必要なもの: 自転車本体、譲渡証明書、前の持ち主の「防犯登録カード(お客様控)」、あなたの身分証明書、登録費用
ポイント: 防犯登録カードの控えがない場合は、譲渡証明書の内容をより正確に記入してもらう必要があります。
3. メルカリなどの配送で受け取る場合
配送の場合は、出品者に「防犯登録の抹消」を済ませてもらい、「譲渡証明書」を荷物に同梱してもらうよう事前に依頼しておきましょう。
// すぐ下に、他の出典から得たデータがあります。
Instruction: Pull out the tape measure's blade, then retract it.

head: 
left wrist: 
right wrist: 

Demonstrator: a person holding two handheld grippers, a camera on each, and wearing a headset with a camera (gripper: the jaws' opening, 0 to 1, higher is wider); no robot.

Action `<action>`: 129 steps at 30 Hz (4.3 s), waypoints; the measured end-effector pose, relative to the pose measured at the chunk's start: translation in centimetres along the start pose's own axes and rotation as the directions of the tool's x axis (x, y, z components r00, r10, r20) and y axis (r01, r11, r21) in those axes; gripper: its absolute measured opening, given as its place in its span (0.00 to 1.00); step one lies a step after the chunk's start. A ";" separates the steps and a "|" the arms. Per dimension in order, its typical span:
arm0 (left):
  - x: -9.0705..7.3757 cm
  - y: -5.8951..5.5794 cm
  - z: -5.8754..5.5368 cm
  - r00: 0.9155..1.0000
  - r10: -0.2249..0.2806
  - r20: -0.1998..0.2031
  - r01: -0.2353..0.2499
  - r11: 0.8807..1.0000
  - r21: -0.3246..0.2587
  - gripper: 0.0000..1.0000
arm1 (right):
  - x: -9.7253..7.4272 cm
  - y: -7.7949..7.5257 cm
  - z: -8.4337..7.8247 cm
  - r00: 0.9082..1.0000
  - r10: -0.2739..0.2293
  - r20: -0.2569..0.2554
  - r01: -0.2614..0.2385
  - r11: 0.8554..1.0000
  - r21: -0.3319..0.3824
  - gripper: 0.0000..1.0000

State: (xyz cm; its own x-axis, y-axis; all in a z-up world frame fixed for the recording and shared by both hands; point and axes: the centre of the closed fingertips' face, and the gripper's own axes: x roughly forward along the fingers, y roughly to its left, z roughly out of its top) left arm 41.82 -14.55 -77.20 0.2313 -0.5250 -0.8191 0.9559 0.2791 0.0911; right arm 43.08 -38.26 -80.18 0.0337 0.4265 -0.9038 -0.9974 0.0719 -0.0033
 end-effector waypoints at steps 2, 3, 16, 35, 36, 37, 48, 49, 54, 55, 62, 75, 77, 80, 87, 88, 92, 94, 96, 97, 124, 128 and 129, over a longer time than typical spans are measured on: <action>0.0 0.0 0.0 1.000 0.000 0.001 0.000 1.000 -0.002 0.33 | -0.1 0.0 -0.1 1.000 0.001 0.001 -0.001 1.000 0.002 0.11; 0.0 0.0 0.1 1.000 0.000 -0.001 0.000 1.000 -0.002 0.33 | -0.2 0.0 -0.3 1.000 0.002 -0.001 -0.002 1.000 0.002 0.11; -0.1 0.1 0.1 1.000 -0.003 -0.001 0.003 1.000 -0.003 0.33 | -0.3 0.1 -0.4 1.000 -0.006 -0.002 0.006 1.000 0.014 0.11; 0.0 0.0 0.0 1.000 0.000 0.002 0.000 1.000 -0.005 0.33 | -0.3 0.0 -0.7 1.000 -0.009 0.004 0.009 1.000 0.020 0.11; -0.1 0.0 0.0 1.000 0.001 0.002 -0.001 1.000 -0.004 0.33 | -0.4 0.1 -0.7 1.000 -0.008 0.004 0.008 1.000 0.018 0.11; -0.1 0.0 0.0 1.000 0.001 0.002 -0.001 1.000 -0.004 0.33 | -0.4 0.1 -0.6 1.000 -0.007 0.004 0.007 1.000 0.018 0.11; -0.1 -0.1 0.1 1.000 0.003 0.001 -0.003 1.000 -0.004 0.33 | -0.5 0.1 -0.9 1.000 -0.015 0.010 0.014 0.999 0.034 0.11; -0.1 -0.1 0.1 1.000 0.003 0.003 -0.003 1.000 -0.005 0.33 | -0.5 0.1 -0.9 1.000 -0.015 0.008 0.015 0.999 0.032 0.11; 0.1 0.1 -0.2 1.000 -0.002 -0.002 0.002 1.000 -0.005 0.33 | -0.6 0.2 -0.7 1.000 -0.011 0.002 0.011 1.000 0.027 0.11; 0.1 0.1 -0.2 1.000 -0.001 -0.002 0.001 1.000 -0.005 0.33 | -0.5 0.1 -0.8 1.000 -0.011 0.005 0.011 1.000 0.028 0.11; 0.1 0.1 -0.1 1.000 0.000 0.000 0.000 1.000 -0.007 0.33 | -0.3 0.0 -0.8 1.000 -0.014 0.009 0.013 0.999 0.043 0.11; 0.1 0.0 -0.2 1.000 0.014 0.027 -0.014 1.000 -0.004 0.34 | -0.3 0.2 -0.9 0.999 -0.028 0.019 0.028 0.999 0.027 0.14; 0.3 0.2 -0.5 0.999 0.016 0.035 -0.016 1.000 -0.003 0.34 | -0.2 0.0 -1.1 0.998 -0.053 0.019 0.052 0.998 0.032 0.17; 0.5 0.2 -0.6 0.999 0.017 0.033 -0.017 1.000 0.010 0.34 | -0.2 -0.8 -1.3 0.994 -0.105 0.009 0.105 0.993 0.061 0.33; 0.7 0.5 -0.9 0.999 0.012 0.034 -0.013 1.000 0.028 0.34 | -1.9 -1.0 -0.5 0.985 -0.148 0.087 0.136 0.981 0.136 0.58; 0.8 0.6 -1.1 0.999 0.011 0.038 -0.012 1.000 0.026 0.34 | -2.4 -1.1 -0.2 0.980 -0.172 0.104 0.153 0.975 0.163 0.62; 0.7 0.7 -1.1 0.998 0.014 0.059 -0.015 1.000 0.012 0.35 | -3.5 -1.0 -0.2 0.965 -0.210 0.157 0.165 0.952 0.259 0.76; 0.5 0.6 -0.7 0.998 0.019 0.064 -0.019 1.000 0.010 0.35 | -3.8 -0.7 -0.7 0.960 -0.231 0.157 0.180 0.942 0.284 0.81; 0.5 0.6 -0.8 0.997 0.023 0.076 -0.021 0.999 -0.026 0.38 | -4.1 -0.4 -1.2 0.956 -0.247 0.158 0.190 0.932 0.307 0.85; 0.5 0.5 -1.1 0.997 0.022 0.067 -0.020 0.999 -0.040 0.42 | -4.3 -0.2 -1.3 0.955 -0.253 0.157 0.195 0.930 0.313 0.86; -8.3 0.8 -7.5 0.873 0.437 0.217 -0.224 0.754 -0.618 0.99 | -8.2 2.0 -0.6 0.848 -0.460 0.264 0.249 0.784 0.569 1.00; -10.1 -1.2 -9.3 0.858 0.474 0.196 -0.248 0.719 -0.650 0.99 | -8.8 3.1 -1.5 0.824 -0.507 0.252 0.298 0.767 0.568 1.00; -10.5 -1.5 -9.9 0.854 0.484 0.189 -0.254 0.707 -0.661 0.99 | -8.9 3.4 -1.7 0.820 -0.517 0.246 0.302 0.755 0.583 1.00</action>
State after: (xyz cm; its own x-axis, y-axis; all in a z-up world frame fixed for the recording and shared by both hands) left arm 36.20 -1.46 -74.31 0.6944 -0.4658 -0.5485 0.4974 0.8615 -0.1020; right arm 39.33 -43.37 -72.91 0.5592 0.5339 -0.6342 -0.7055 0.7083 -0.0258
信書に該当するため、配送方法によっては別送してもらう必要がある点に注意してください。
手続きができる場所と必要な費用
防犯登録の手続きは、警察署ではなく、主に「自転車販売店」で行います。
場所: 「自転車防犯登録所」のステッカーが貼ってある自転車店、ホームセンター、スーパーの自転車売り場。
費用: 自治体によりますが、おおむね600円〜1,000円程度(非課税)です。
時間: 書類が揃っていれば、15分〜20分程度で完了します。
譲渡証明書をもらえない・連絡が取れない時の対処法
もし「譲渡証明書」を紛失したり、前の持ち主と連絡が取れなくなったりした場合、手続きは非常に困難になります。
多くの自転車店では、所有権の確認が取れない車両の登録を拒否します。これは盗難車の流通を防ぐための措置です。
こういった事態を防ぐためにも、購入・譲渡のやり取りの最中に必ず「譲渡証明書を書いてもらえるか」を確認し、自転車本体と同時に受け取ることを徹底してください。
まとめ:気持ちよく乗り始めるためのマナー
中古で手に入れた自転車を「自分の愛車」として安心して乗り続けるためには、防犯登録の切り替えが不可欠です。
譲渡証明書を準備・記入してもらう
前の持ち主に抹消手続きを確認する
自転車本体と書類を持って自転車店へ行く
この3ステップを完了させることで、万が一の盗難時にも速やかな発見が期待でき、日々のサイクリングも心置きなく楽しめます。面倒に感じて後回しにしがちですが、トラブルを未然に防ぐための「最初の大切な作業」として、早めに済ませておきましょう。